--- GIVEN DATA ---
━━━━━━━━━━━━━━━━━━━━

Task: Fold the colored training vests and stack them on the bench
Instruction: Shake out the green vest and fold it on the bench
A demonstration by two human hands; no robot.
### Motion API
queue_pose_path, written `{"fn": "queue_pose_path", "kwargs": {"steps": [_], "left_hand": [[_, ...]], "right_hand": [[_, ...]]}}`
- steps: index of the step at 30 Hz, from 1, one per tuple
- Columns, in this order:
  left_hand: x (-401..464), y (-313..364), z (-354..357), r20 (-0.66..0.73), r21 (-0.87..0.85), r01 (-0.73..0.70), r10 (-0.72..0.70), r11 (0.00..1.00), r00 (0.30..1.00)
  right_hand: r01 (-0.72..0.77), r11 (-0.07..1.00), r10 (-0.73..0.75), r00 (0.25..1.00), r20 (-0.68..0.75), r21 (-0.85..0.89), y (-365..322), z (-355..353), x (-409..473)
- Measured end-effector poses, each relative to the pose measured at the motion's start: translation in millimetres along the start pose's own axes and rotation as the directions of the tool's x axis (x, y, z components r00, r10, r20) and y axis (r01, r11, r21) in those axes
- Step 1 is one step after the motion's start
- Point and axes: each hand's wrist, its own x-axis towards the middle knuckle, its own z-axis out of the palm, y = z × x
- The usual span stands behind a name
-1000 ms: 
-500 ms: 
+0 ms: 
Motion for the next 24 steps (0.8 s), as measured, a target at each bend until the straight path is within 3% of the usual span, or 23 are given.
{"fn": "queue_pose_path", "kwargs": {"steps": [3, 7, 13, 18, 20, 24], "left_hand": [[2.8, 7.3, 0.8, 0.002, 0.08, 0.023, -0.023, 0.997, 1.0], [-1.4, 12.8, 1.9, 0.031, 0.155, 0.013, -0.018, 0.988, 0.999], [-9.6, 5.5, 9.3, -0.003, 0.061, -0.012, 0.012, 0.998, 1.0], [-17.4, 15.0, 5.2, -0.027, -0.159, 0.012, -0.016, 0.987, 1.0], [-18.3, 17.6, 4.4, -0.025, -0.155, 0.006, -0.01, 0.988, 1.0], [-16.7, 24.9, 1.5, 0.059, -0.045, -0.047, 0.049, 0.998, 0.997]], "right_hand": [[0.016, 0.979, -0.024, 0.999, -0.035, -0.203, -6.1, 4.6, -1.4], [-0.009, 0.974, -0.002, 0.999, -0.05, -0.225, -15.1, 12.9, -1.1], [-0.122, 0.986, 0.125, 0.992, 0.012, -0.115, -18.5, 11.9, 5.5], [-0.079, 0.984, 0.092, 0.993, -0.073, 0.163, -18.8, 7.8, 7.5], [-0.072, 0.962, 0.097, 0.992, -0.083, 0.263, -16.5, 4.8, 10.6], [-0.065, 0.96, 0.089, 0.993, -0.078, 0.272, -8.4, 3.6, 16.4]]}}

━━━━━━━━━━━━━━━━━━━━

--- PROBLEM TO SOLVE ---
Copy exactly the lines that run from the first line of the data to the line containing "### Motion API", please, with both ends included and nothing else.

--- RESULT FOR THIS TASK ---
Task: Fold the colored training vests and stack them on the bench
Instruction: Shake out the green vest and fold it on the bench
A demonstration by two human hands; no robot.
### Motion API

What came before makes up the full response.